_To do_. Given the material below, return only the lines starting at the line with "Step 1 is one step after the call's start" and ending at the line with "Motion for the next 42", exactly as they appear.

_Input data_.
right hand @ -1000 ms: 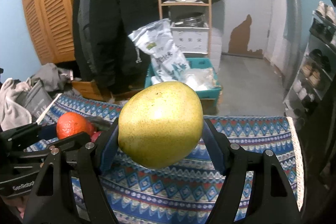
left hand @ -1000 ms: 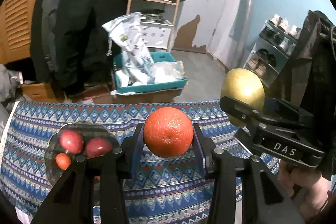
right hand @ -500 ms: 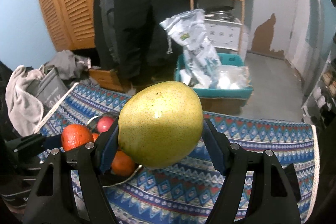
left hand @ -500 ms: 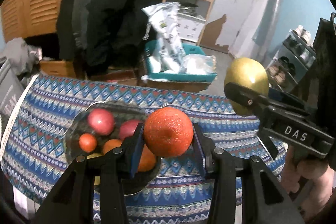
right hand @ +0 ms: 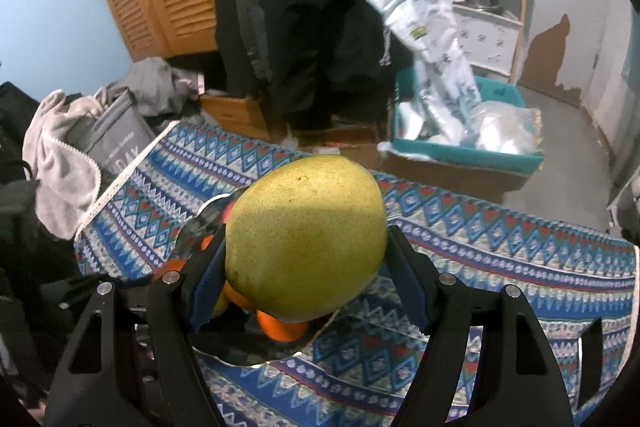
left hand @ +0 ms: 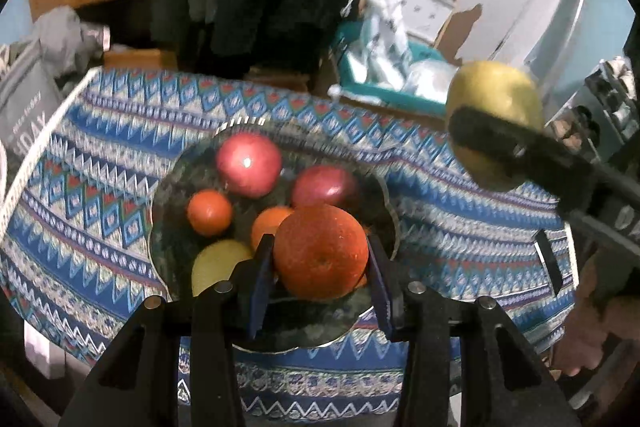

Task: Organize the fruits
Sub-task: 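Lower the tangerine onto the plate and open the left tool while the right sets the pear down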

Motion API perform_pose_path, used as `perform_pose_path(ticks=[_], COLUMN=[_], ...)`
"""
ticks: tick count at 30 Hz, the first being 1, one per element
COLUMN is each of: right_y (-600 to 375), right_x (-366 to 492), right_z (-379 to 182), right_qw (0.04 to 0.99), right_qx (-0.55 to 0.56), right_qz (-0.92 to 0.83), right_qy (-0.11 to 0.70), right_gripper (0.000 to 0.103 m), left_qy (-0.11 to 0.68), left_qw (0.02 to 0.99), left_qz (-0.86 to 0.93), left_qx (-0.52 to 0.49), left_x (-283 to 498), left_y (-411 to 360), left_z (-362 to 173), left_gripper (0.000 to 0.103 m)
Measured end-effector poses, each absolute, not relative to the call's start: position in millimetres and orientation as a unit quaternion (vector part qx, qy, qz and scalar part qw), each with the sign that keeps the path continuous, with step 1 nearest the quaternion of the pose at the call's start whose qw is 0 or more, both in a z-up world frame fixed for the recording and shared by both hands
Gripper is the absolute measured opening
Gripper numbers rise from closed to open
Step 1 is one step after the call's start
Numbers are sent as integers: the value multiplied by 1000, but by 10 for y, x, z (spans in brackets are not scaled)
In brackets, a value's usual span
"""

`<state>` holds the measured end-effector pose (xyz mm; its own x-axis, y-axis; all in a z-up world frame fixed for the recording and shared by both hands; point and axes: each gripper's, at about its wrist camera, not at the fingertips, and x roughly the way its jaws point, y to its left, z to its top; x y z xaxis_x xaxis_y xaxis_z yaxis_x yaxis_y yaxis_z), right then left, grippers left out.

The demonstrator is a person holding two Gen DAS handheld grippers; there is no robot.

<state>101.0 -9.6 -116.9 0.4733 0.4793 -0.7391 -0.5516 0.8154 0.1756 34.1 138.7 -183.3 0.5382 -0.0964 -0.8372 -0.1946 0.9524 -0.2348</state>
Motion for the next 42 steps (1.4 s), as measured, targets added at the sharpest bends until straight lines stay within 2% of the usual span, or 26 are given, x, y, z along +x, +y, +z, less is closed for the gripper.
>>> perform_pose_path(ticks=[12, 18, 25, 32, 42], right_y=[196, 243, 384, 618, 924], right_x=[1079, 1114, 1170, 1189, 1147], right_z=[-1520, -1607, -1685, -1876, -2067], right_qw=[834, 828, 820, 805, 790], right_qx=[-48, -45, -45, -59, -92], right_qz=[310, 312, 323, 339, 351], right_qy=[453, 463, 470, 484, 494], right_gripper=[74, 74, 74, 74, 75], left_qy=[523, 512, 482, 462, 462], left_qw=[835, 838, 845, 847, 850], left_qz=[51, 61, 109, 145, 160], left_qx=[-165, -178, -202, -219, -199], left_x=[385, 376, 322, 288, 270], left_y=[1555, 1687, 2036, 2352, 2406], left_z=[-2231, -2171, -2013, -1941, -1945], left_gripper=[46, 54, 58, 58, 58])
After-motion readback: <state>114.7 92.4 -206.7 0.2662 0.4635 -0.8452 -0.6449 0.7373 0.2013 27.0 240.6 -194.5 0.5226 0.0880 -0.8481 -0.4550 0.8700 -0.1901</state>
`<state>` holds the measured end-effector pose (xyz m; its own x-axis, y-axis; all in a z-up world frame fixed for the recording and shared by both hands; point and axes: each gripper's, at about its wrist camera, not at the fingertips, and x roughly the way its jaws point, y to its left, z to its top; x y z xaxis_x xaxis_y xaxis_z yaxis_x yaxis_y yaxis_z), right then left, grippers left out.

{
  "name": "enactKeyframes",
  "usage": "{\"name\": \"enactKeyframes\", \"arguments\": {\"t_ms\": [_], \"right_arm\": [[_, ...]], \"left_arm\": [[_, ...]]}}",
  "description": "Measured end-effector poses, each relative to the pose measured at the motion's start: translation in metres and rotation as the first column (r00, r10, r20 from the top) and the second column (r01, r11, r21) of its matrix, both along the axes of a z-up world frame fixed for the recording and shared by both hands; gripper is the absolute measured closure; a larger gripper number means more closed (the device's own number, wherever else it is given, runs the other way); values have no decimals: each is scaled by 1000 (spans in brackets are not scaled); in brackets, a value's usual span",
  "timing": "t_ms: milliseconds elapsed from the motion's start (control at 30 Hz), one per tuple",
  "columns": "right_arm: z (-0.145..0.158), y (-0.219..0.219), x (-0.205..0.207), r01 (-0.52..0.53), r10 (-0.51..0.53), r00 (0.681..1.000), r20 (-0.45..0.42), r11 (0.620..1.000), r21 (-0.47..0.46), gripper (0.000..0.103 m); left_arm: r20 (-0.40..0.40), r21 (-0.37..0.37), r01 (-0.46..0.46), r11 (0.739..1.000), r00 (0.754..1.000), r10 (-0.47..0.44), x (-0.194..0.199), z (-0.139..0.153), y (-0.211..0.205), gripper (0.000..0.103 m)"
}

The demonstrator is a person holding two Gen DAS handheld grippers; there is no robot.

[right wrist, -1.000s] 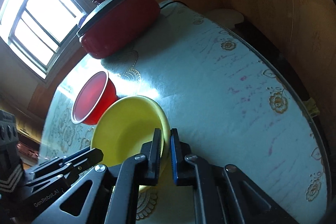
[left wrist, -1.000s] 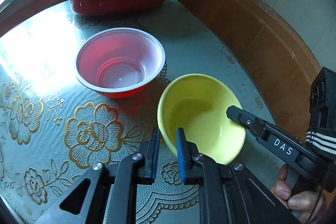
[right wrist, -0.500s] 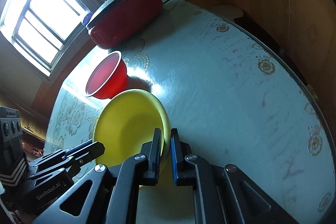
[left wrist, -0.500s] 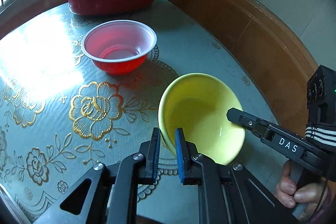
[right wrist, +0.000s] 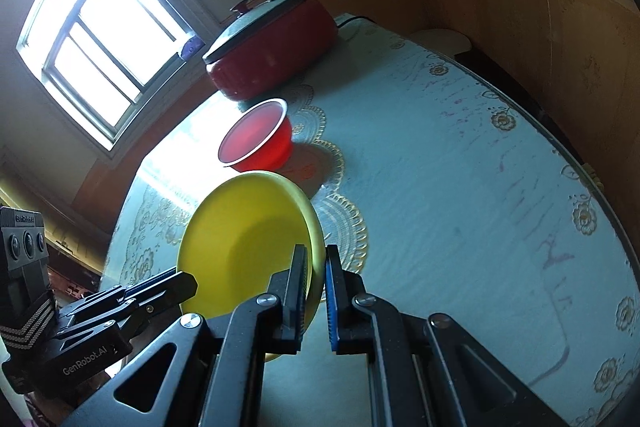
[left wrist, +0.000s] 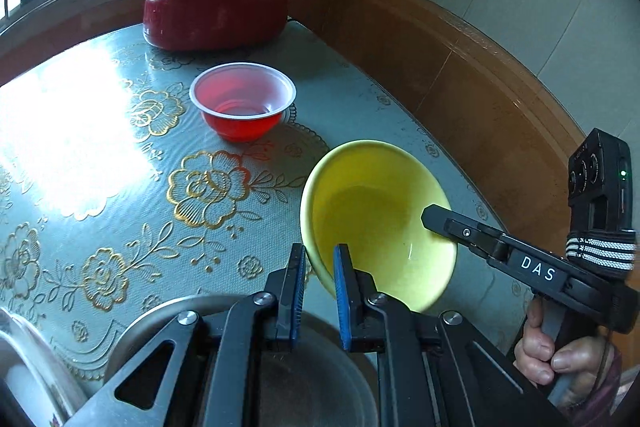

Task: Organize plates and bowls
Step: 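Grasp the yellow bowl rim with the left tool and lift it, then lower the yellow bowl into the stainless steel bowl with the left tool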

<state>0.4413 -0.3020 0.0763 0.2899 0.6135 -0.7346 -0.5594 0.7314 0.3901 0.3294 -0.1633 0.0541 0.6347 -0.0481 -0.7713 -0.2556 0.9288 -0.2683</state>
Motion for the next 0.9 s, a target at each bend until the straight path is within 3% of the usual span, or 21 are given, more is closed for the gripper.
{"name": "enactKeyframes", "arguments": {"t_ms": [433,900], "right_arm": [[16,28,-61,-119,118,992,44,993,23,96],[-11,50,-120,-251,249,968,-28,965,-80,96]], "left_arm": [[41,-31,-14,999,999,15,-68,9,31,89],[-26,-96,-18,995,1000,15,-135,-17,46,89]]}}
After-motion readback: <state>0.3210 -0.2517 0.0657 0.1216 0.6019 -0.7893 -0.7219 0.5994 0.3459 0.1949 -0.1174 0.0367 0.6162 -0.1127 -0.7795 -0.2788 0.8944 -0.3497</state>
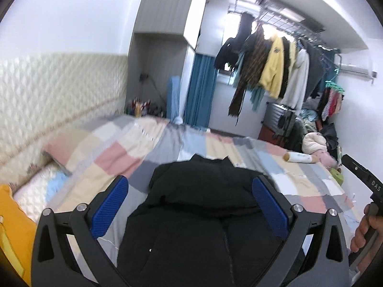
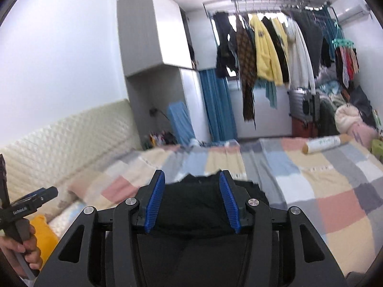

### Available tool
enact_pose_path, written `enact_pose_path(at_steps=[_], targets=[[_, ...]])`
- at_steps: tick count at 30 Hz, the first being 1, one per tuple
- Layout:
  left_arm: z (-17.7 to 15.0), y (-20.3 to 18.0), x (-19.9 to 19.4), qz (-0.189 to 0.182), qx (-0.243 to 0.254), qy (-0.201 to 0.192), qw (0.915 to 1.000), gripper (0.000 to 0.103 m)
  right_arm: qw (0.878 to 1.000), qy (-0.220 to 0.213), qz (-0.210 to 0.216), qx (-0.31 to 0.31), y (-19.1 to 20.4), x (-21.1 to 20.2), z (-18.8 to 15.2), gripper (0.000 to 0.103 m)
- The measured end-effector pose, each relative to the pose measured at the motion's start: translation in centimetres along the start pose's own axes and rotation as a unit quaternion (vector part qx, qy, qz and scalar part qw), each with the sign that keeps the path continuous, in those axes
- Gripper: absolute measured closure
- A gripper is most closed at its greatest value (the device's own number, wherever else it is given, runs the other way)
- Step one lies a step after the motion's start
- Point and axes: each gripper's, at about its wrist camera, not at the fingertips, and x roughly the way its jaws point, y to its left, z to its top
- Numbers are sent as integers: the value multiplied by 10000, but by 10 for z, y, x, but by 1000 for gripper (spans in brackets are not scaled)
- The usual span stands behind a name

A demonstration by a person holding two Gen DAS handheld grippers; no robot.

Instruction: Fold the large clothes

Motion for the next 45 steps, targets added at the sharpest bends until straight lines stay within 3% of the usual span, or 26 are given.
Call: enact_pose_path(at_steps=[7, 14, 20, 24, 31, 38, 40, 42, 45], targets=[[4, -10, -62, -157, 88, 53, 9998, 0, 9998, -136, 148, -60, 8, -65, 5, 54], [-30, 7, -81, -441, -53, 564, 9974, 0, 9995, 270, 83, 117, -10, -94, -28, 54], [-76, 32, -62, -356, -128, 1012, 9941, 0, 9948, 884, -78, 507, -37, -99, -77, 54], [-110, 54, -33, -141, -215, 1560, 9874, 0, 9860, 1420, -118, 863, -65, -89, -114, 54], [-159, 91, 22, 62, -299, 2454, 9689, 0, 9667, 2285, -110, 1149, -110, -70, -153, 54], [-184, 133, 61, -179, -730, 3238, 9431, 0, 9301, 3245, 288, 1697, -152, -38, -184, 54], [-190, 145, 73, -321, -1000, 3455, 9325, 0, 9213, 3428, 368, 1801, -159, -31, -190, 54], [-198, 157, 86, -566, -1475, 3739, 9139, 1, 9098, 3613, 443, 1995, -170, -23, -196, 53], [-204, 166, 97, -681, -1822, 3960, 8974, 1, 8927, 3852, 545, 2275, -183, -10, -202, 48]])
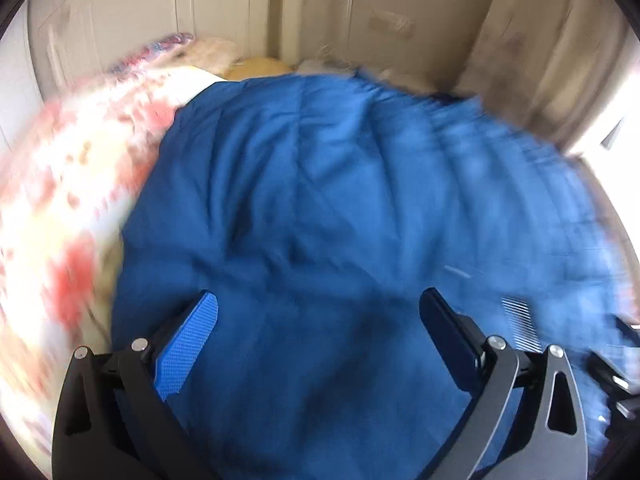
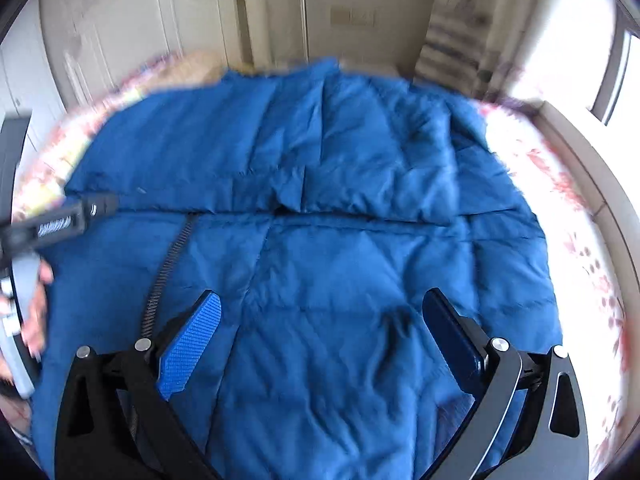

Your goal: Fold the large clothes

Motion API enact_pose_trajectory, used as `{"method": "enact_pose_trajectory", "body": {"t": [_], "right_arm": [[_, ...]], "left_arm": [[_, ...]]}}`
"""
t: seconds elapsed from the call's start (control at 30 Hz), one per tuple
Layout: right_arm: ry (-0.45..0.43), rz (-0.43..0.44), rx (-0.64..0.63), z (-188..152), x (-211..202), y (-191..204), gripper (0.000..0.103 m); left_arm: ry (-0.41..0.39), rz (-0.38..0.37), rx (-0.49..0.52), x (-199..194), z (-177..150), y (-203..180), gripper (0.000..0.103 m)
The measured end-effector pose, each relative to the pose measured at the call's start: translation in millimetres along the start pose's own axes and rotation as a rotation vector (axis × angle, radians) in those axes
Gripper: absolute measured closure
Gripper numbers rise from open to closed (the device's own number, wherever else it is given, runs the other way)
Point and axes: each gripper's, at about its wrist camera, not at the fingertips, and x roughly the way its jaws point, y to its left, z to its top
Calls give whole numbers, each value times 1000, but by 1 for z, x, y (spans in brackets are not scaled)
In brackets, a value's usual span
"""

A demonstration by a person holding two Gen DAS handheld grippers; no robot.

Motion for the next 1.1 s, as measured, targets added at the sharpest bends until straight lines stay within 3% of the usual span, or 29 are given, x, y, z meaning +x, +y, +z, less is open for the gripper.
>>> {"method": "enact_pose_trajectory", "body": {"t": [0.03,0.07,0.13,0.2,0.33,0.47,0.5,0.53,0.6,0.7,0.8,0.87,0.97,1.1], "right_arm": [[-13,-11,12,-6,-5,-6,5],[2,-33,18,-11,-3,-12,4],[92,-60,15,-22,14,-24,4],[79,-70,-35,-25,12,-19,4],[71,-99,-61,-33,-5,-14,4],[0,11,-73,-61,-35,-13,4],[42,2,-108,-70,-29,-12,4],[75,-18,-149,-77,-21,-10,4],[61,-17,-149,-77,-24,-9,4],[48,-54,-131,-79,-39,-7,4],[-15,29,-159,-92,-62,0,4],[39,-8,-212,-107,-52,6,4],[18,-16,-204,-114,-56,0,4],[-20,-63,-214,-124,-86,-3,5]], "left_arm": [[-7,-70,3,-13,-12,-2,2],[7,-69,26,-18,-21,-6,2],[85,39,144,-11,-43,-19,2],[64,106,250,-10,-55,-29,2],[84,187,215,-25,-60,-22,2],[66,113,219,-52,-87,-14,2],[72,127,246,-50,-95,-14,2],[30,134,287,-54,-104,-14,2],[29,127,277,-57,-106,-11,2],[30,184,258,-66,-109,-9,2],[7,196,284,-75,-126,-8,2],[12,162,260,-80,-131,-1,2],[38,132,200,-83,-130,12,2],[-11,141,189,-112,-148,27,2]]}}
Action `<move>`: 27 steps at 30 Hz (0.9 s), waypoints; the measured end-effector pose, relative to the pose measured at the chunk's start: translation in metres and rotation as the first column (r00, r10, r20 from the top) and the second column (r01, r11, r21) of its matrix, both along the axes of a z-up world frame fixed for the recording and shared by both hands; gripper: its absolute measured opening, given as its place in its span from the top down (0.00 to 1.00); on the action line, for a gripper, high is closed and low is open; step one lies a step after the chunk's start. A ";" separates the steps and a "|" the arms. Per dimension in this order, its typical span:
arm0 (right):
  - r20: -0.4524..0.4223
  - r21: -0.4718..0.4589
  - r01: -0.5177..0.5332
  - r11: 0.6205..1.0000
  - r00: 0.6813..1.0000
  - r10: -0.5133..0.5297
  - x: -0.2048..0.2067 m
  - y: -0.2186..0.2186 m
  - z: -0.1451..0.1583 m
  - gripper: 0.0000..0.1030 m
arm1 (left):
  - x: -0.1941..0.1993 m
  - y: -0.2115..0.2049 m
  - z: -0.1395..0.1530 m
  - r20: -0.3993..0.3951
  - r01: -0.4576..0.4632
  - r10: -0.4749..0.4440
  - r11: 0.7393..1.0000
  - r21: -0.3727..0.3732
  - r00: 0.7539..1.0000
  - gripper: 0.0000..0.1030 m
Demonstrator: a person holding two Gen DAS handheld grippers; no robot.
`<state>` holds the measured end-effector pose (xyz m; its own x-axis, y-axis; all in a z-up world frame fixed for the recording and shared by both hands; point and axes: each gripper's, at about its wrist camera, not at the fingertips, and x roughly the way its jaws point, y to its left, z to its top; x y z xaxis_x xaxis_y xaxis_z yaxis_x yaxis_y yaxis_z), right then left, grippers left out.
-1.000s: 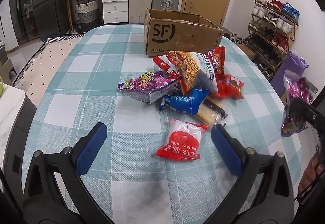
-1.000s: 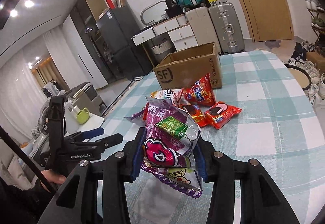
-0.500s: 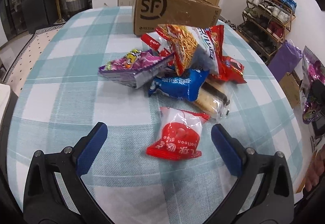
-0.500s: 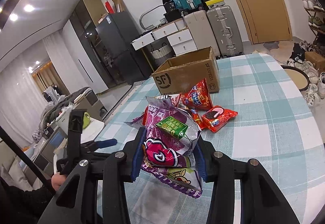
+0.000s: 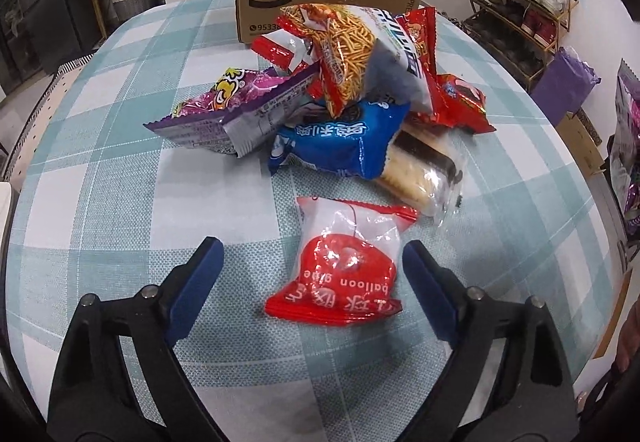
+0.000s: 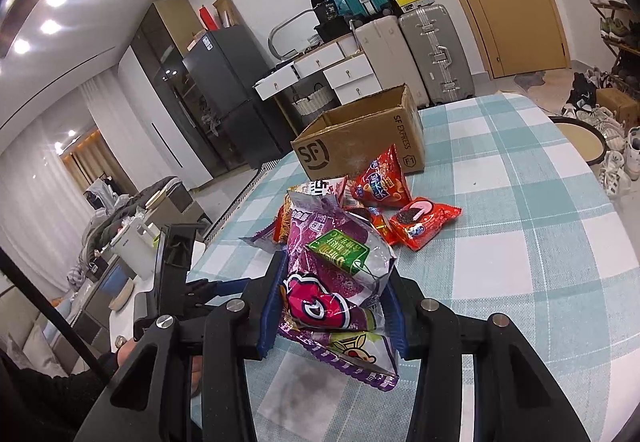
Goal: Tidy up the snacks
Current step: 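Grasp the red balloon-print bag with the left gripper, then carry both bags over the SF box and release them inside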
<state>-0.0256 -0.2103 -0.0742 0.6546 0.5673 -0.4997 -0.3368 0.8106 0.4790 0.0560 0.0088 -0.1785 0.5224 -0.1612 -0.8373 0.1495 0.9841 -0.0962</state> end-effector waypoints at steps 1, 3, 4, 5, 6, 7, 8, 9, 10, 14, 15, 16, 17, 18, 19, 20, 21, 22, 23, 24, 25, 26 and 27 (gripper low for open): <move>-0.001 -0.001 -0.001 1.000 1.000 0.001 0.000 0.000 0.000 0.57 | -0.001 0.001 0.000 0.001 0.001 -0.001 1.000 0.000 1.000 0.15; -0.003 -0.003 -0.001 1.000 1.000 0.001 0.000 0.001 -0.001 0.57 | -0.001 0.001 0.001 0.000 0.001 -0.001 1.000 0.005 1.000 0.17; -0.004 -0.002 -0.003 1.000 1.000 0.003 0.000 0.002 -0.001 0.57 | -0.002 0.001 0.002 0.001 -0.001 0.001 1.000 0.019 1.000 0.24; -0.003 -0.003 -0.004 1.000 1.000 0.004 -0.001 0.003 -0.002 0.57 | -0.002 0.000 0.002 0.005 0.002 -0.002 0.999 0.033 1.000 0.34; -0.003 -0.006 -0.004 1.000 1.000 0.004 -0.001 0.003 -0.002 0.57 | -0.003 0.000 0.003 0.007 0.008 -0.008 0.999 0.034 1.000 0.38; -0.002 -0.009 -0.004 1.000 1.000 0.004 -0.001 0.004 -0.002 0.57 | -0.003 0.000 0.004 0.008 0.012 -0.012 0.999 0.030 1.000 0.46; -0.004 -0.004 -0.005 1.000 1.000 0.005 -0.001 0.003 -0.002 0.57 | -0.003 0.001 0.005 0.010 0.014 -0.014 1.000 0.023 1.000 0.58; -0.003 -0.004 -0.005 1.000 1.000 0.005 -0.001 0.003 -0.002 0.57 | -0.003 0.003 0.006 0.009 0.014 -0.014 1.000 0.012 1.000 0.59; -0.003 -0.005 -0.003 1.000 1.000 0.003 -0.001 0.003 -0.002 0.57 | -0.003 0.005 0.007 0.005 0.016 -0.016 1.000 -0.005 1.000 0.60; -0.002 -0.007 -0.005 1.000 1.000 0.005 -0.001 0.005 -0.002 0.57 | -0.007 0.010 0.012 0.023 0.025 -0.024 0.998 -0.049 0.999 0.61; -0.002 -0.007 -0.006 1.000 1.000 0.006 -0.002 0.005 -0.001 0.57 | -0.009 0.011 0.015 0.034 0.026 -0.025 0.998 -0.048 0.999 0.61; -0.002 -0.008 -0.007 1.000 1.000 0.007 -0.002 0.006 -0.001 0.57 | -0.011 0.011 0.017 0.039 0.033 -0.031 0.998 -0.050 0.999 0.61; -0.001 -0.009 -0.007 1.000 1.000 0.007 -0.002 0.007 -0.001 0.57 | -0.013 0.012 0.021 0.049 0.034 -0.032 0.998 -0.051 0.998 0.61; 0.001 -0.011 -0.008 1.000 1.000 0.008 -0.002 0.007 0.000 0.57 | -0.015 0.013 0.024 0.059 0.031 -0.028 0.998 -0.048 0.998 0.61; 0.003 -0.012 -0.008 1.000 1.000 0.008 -0.002 0.008 0.001 0.57 | -0.017 0.014 0.027 0.060 0.034 -0.031 0.998 -0.049 0.998 0.61; 0.005 -0.012 -0.010 1.000 1.000 0.010 -0.002 0.008 0.002 0.57 | -0.018 0.015 0.030 0.062 0.034 -0.031 0.998 -0.056 0.998 0.61; 0.007 -0.010 -0.012 1.000 1.000 0.012 -0.002 0.009 0.004 0.57 | -0.021 0.016 0.034 0.069 0.030 -0.026 0.998 -0.059 0.997 0.61; 0.010 -0.009 -0.015 1.000 1.000 0.015 -0.002 0.010 0.005 0.57 | -0.023 0.016 0.038 0.076 0.031 -0.027 0.998 -0.056 0.997 0.61; 0.015 -0.009 -0.019 1.000 1.000 0.019 -0.002 0.011 0.008 0.57 | -0.025 0.015 0.043 0.086 0.039 -0.034 0.998 -0.054 0.996 0.61; 0.020 -0.011 -0.022 1.000 1.000 0.022 -0.001 0.012 0.009 0.57 | -0.027 0.015 0.047 0.096 0.043 -0.038 0.998 -0.050 0.995 0.61; 0.024 -0.011 -0.024 1.000 0.999 0.024 -0.001 0.012 0.011 0.57 | -0.029 0.014 0.052 0.108 0.047 -0.042 0.998 -0.040 0.993 0.61; 0.025 -0.001 -0.030 1.000 0.999 0.030 0.000 0.012 0.014 0.57 | -0.031 0.013 0.058 0.118 0.051 -0.046 0.998 -0.037 0.992 0.61; 0.023 0.020 -0.038 0.999 0.999 0.037 0.001 0.011 0.015 0.57 | -0.033 0.013 0.063 0.128 0.053 -0.048 0.998 -0.041 0.991 0.61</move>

_Written response_.
Step 1 is one step after the call's start
Numbers are sent as integers: the value multiplied by 1000, but by 10 for y, x, z (spans in brackets are not scaled)
In brackets, a value's usual span
"""

`<state>` holds the measured end-effector pose (xyz mm; its own x-axis, y-axis; all in a z-up world frame fixed for the recording and shared by both hands; point and axes: each gripper's, at about its wrist camera, not at the fingertips, and x roughly the way its jaws point, y to its left, z to its top; x y z xaxis_x xaxis_y xaxis_z yaxis_x yaxis_y yaxis_z), right then left, grippers left out.

The demonstrator is a person holding two Gen DAS handheld grippers; there is no robot.

<state>101.0 -9.6 -116.9 0.4733 0.4793 -0.7391 -0.5516 0.8154 0.1756 34.1 138.7 -183.3 0.5382 -0.0964 -0.8372 -0.1946 0.9524 -0.2348</state>
Motion for the next 42 steps (1.4 s), as measured, targets added at the sharpest bends until straight lines stay within 2% of the usual span, or 26 are given, x, y, z along +x, +y, +z, less is closed for the gripper.

The exercise is done, and nothing more is needed.